DATA SECTION START
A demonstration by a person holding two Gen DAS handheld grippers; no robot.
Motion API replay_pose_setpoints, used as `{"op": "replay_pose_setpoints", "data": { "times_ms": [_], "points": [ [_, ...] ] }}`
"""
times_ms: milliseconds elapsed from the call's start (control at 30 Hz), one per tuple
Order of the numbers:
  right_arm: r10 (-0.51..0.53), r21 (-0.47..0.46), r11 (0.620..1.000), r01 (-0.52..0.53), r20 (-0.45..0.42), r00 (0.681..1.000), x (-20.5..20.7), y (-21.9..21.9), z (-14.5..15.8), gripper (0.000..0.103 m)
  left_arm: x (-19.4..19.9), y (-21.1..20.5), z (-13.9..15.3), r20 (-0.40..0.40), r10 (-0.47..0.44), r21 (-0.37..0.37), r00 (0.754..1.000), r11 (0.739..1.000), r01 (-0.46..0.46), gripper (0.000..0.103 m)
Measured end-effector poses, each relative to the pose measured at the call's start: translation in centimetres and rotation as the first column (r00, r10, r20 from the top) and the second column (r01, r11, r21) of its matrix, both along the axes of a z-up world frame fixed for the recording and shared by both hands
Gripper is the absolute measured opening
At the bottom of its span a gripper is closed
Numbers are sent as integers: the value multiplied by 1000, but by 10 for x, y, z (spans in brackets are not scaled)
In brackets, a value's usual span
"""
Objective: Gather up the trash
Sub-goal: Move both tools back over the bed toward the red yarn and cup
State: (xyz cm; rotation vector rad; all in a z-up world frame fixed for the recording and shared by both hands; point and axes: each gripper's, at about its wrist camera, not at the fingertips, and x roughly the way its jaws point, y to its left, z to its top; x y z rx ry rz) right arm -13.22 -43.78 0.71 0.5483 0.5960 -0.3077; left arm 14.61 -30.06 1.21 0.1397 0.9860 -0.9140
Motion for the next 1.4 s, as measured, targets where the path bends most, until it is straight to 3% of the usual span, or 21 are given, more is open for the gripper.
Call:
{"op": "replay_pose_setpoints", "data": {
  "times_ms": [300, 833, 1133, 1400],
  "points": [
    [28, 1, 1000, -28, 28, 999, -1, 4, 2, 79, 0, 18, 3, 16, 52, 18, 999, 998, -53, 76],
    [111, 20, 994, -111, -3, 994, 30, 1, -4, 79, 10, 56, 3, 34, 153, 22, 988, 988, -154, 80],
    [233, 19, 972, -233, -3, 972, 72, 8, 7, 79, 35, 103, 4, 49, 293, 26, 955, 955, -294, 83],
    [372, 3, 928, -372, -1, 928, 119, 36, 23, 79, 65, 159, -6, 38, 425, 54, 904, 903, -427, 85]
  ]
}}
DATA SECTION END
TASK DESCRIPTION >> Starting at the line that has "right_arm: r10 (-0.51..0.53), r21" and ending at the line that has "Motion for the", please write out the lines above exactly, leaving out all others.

RESULT FOR THIS TASK >>
  right_arm: r10 (-0.51..0.53), r21 (-0.47..0.46), r11 (0.620..1.000), r01 (-0.52..0.53), r20 (-0.45..0.42), r00 (0.681..1.000), x (-20.5..20.7), y (-21.9..21.9), z (-14.5..15.8), gripper (0.000..0.103 m)
  left_arm: x (-19.4..19.9), y (-21.1..20.5), z (-13.9..15.3), r20 (-0.40..0.40), r10 (-0.47..0.44), r21 (-0.37..0.37), r00 (0.754..1.000), r11 (0.739..1.000), r01 (-0.46..0.46), gripper (0.000..0.103 m)
Measured end-effector poses, each relative to the pose measured at the call's start: translation in centimetres and rotation as the first column (r00, r10, r20 from the top) and the second column (r01, r11, r21) of its matrix, both along the axes of a z-up world frame fixed for the recording and shared by both hands
Gripper is the absolute measured opening
At the bottom of its span a gripper is closed
Numbers are sent as integers: the value multiplied by 1000, but by 10 for x, y, z (spans in brackets are not scaled)
In brackets, a value's usual span
"""
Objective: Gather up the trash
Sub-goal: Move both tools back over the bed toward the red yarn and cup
State: (xyz cm; rotation vector rad; all in a z-up world frame fixed for the recording and shared by both hands; point and axes: each gripper's, at about its wrist camera, not at the fingertips, and x roughly the way its jaws point, y to its left, z to its top; x y z rx ry rz) right arm -13.22 -43.78 0.71 0.5483 0.5960 -0.3077; left arm 14.61 -30.06 1.21 0.1397 0.9860 -0.9140
Motion for the next 1.4 s, as measured, targets where the path bends most, until it is straight to 3% of the usual span, or 21 are given, more is open for the gripper.

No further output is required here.